Task statement:
Only these lines, please: the first one of the records through the one containing "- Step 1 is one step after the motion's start", retyped exactly, both ends included and pictures omitted.

Dataset excerpts:

# # # # #

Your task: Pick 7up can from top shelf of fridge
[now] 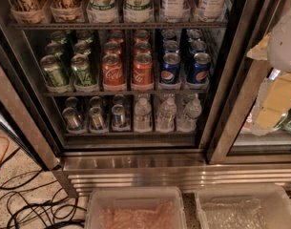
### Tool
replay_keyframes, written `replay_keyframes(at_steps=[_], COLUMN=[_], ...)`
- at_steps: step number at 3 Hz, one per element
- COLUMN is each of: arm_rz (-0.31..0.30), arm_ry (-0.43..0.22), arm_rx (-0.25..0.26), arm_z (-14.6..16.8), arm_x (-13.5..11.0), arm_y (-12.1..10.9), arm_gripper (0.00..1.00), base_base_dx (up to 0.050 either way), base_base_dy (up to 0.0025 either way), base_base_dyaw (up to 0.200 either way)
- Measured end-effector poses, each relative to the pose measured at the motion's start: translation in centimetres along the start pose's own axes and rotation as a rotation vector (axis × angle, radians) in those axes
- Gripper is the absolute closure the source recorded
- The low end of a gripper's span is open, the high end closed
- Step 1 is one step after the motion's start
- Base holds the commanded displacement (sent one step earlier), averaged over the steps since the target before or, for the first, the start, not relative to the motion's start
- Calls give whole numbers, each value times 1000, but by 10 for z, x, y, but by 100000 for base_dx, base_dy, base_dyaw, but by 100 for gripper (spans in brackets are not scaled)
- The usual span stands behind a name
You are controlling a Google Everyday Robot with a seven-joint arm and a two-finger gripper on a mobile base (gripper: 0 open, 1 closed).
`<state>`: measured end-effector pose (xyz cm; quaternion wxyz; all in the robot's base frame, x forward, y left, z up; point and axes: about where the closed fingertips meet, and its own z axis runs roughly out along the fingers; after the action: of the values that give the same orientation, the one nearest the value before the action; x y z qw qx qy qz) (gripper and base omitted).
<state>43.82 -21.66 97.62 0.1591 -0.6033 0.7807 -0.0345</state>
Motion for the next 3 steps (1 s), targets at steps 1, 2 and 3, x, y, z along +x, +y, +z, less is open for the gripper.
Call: replay_keyframes(at_steps=[1, 2, 3], arm_rz=[0, 0, 0], arm_ry=[0, 0, -1], arm_rx=[0, 1, 1], arm_z=[0, 0, 0], arm_x=[0, 0, 0], arm_y=[0, 0, 0], arm_gripper=[0, 0, 0], base_base_dx=[4850, 5000, 0], base_base_dy=[0, 0, 0], base_base_dyaw=[-4, 2, 0])
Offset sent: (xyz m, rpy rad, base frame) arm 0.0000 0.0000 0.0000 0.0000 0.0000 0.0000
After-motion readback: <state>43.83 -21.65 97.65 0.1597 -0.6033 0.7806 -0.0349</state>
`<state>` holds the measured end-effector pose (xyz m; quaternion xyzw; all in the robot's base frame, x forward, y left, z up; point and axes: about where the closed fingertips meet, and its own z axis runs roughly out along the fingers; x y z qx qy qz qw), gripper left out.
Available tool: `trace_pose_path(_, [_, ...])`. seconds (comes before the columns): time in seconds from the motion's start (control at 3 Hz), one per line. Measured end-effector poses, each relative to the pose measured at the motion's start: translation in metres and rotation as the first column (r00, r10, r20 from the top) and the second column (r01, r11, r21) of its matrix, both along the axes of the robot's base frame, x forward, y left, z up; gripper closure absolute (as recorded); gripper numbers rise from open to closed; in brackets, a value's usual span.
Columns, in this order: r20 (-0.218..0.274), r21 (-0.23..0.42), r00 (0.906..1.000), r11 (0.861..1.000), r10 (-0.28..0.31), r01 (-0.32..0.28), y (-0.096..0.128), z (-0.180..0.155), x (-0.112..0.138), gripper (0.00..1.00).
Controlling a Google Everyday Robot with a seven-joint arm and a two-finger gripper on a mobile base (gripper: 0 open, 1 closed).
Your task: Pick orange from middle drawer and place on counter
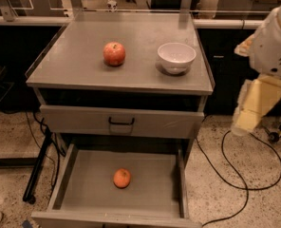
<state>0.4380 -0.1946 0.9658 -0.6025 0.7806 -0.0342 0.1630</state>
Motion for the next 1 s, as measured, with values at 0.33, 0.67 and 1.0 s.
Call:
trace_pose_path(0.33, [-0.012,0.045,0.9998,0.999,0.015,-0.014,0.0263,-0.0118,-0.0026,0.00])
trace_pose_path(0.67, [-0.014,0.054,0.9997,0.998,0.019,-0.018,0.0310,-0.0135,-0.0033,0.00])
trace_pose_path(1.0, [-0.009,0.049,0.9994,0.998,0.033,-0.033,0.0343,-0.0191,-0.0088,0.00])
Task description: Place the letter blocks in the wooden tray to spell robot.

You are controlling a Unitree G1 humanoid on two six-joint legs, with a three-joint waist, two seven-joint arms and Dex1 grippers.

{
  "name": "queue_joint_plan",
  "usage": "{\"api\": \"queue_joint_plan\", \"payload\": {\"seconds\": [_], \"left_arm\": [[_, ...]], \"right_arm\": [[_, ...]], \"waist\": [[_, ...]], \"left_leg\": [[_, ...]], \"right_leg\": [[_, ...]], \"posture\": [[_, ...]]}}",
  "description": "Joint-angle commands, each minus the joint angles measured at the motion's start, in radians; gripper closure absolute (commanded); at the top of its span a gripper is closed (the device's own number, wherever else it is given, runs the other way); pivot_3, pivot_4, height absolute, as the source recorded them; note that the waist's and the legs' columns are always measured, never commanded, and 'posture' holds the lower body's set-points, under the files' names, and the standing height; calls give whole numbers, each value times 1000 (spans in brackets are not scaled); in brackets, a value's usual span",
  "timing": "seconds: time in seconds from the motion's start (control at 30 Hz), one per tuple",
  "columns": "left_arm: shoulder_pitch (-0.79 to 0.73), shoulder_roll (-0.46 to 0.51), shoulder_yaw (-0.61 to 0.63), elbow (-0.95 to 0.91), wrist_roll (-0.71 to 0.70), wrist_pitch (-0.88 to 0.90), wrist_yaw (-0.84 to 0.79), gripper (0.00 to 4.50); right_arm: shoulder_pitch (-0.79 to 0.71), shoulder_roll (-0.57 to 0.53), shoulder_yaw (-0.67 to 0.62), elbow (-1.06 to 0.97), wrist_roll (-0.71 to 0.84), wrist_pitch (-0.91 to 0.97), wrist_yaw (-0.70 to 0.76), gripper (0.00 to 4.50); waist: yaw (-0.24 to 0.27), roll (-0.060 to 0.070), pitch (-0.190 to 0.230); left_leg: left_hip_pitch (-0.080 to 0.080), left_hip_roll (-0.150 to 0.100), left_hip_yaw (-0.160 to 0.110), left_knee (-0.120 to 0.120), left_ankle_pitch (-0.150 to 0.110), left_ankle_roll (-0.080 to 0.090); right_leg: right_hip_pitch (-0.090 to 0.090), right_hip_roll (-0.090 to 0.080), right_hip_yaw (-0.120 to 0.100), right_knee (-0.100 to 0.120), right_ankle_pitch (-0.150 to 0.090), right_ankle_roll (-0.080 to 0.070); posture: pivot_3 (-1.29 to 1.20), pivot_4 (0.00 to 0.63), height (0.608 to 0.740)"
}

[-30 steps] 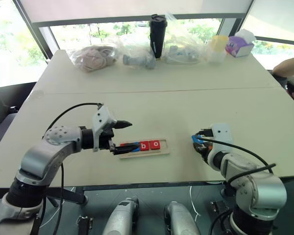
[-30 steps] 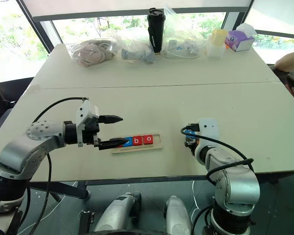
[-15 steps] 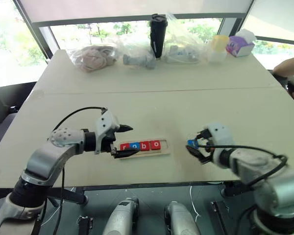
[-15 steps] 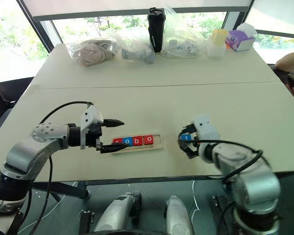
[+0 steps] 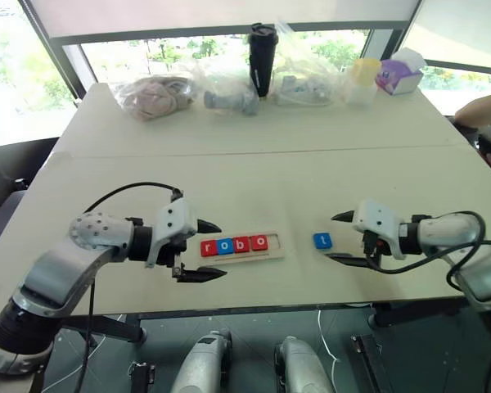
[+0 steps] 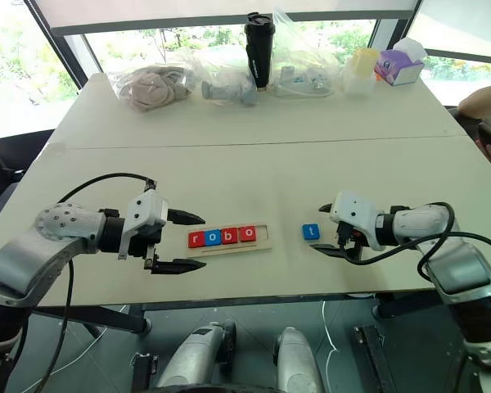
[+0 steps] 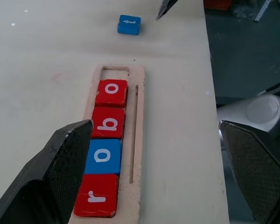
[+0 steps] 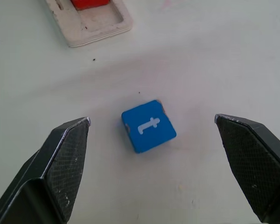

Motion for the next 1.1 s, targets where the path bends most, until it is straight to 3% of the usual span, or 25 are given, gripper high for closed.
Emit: {"api": "queue_joint_plan", "payload": {"seconds": [0.03,0.3,0.4,0.5,0.53,0.57,0.9,1.1], "left_arm": [[-12,9,25,-55,-11,2,10,0],[21,12,33,-79,-12,20,44,0],[32,12,39,-86,-17,29,54,0],[40,15,46,-82,-20,32,61,0],[42,16,48,-78,-20,30,60,0],[44,17,50,-75,-19,29,60,0],[71,53,95,-53,-21,27,53,0],[70,52,87,-53,-19,29,53,0]], "right_arm": [[-49,28,27,132,-42,-133,43,54],[-109,59,37,299,-40,-187,128,54],[-126,72,34,330,-23,-165,163,959],[-149,87,43,358,-14,-139,200,2450],[-157,92,45,360,-14,-129,205,3129],[-165,97,46,360,-16,-121,206,3406],[-259,180,71,92,52,93,197,3402],[-322,238,179,142,-31,44,213,3402]], "waist": [[1,0,0],[1,0,0],[1,0,0],[0,0,0],[0,0,0],[0,0,0],[-2,1,0],[5,0,0]], "left_leg": [[0,0,0,0,0,0],[1,0,0,1,0,0],[1,0,0,1,0,0],[1,0,0,1,0,0],[1,0,0,1,0,-1],[1,0,0,1,0,0],[1,0,0,0,-1,-1],[1,-1,0,0,-1,-1]], "right_leg": [[0,0,0,0,0,0],[0,0,0,3,0,0],[0,0,0,3,0,0],[0,0,0,3,0,0],[0,0,0,3,0,0],[0,0,0,3,0,0],[-3,0,1,5,0,0],[-3,0,1,3,0,0]], "posture": [[0,150,740],[0,150,740],[0,150,740],[0,150,740],[0,150,740],[0,150,740],[0,150,740],[0,150,740]]}}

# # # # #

Response box:
Your task: Pick 7up can from top shelf of fridge
[now] 
### Tool
replay_keyframes, written `replay_keyframes(at_steps=[_], COLUMN=[_], ...)`
- at_steps: step number at 3 Hz, one per element
- COLUMN is each of: arm_rz (-0.31..0.30), arm_ry (-0.43..0.22), arm_rx (-0.25..0.26), arm_z (-14.6..16.8), arm_x (-13.5..11.0), arm_y (-12.1..10.9), arm_gripper (0.00..1.00), base_base_dx (up to 0.050 either way), base_base_dy (up to 0.0025 either way), base_base_dyaw (up to 0.200 either way)
- Measured end-effector poses, each relative to the pose measured at the motion's start: translation in centimetres along the start pose's own axes and rotation as a rotation vector (axis × angle, radians) in those axes
- Gripper is the absolute closure the source recorded
- The low end of a gripper's span is open, the high end closed
- Step 1 is one step after the motion's start

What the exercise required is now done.